What will Hydra at York look like

Hydra at York will allow us to:
  • Manage disparate types of resources in one place.
  • Have robust access control.
  • Rapidly build bespoke sites to search and/or present specific collections.
  • Expose resources for cross searching and harvesting.
  • Integrate with our digital preservation system.
  • Upload batched of resources, such as the outputs of digitisation projects.
  • Provide self-deposit for University masters theses, and other types of material as needed.
  • Easily add support for new types of content.
  • Handle the upload and management of research datasets.
  • Build tools for using external controlled vocabularies and for managing vocabularies and term lists based on the ‘questioning authority’ gem.

Don’t we do all of this already?

To some degree, yes, our existing digital repository infrastructure offers many of these features already but the maturity and community-support offered by Hydra will allow us to deliver more functionality, more efficiently and in a more supported way.

Multiple ways in, multiple ways out

It has always been central to our repository design to facilitate different routes for ingesting content.
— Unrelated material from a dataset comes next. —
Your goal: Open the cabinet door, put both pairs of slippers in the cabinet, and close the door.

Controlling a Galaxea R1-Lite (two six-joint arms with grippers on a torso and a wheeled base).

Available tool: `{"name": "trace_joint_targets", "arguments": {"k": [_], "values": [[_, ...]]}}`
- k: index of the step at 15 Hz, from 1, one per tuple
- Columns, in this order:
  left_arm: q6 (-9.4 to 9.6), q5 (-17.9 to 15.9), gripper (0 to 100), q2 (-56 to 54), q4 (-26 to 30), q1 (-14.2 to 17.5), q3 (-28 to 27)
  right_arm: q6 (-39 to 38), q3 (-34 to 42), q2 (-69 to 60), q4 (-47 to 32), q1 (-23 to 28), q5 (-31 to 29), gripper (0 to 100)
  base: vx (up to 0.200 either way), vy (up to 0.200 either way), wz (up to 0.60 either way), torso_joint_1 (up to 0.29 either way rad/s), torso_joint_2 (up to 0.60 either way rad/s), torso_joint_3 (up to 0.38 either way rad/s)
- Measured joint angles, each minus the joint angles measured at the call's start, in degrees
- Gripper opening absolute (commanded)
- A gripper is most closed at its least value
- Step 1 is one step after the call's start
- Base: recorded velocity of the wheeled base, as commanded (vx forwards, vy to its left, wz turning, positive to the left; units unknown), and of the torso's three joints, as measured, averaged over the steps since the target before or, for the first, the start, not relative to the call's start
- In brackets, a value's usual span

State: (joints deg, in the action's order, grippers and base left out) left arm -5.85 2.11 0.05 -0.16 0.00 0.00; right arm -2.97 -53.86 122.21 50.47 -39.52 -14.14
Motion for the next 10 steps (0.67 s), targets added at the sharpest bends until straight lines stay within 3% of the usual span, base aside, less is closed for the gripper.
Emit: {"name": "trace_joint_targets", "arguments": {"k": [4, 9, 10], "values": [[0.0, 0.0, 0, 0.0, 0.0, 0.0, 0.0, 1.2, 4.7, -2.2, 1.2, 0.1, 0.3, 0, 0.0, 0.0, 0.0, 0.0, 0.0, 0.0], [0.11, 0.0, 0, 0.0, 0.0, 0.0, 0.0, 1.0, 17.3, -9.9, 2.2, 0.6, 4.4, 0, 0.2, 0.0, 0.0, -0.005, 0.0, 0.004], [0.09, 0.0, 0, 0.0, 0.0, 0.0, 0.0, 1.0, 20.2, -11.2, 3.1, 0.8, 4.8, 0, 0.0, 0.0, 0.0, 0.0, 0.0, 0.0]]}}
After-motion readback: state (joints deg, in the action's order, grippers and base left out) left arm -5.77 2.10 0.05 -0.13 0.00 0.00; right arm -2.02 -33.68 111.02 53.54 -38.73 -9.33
Hydra will certainly help with this, providing a standardised model for defining repository interaction. Similarly, allowing our resources to be surfaced via many interfaces is critical.
The diagrams below attempt to graphically illustrate our new approach. Green indicates open source components, grey third party tools and pink is our own code. Notice that there is more green than pink, this is important for us as it means we are focussing on what makes us different whilst benefitting from where we are the same.

Beyond Hydra

In addition to the core Fedora / Hydra components, there are many allied tools and projects we can benefit from. Blacklight, for example, is a ‘discovery platform framework’ that we can use within our Hydra applications and beyond, for example to power our new HYMS unified search facility, coming in 2017. Spotlight is a Blacklight-based project that allows curators to create attractive, feature-rich websites that highlight digital collections, and Geoblacklight is another project that, this time, gives us powerful geo and mapping features. The International Image Interoperability Framework (IIIF) is a relatively new standard for exposing and using image collections. It has gained huge uptake across the cultural heritage section and we have already made use of the standards in our Archbishops’ Registers project, exposing ‘manifests’ to describe the registers for use in other IIIF-compliant image viewers. IIIF is growing, too, adding support audio and video, and expanding the range of tools and viewers available.
Also, beyond the Hydra ‘core’ components are projects and implementations from which we can benefit. Sufia and Curation Concerns, for instance, give us rich institutional repository deposit and access functionality out of the box, with easy extensibility to our own needs. The Avalon project provides a fully-featured Audio and Video management and access application, and Michgan’s Fulcrum. Plum is delivering rich digitization workflow functionality, including IIIF support.
With so much current activity, Hydra offers us an embarrassment of riches.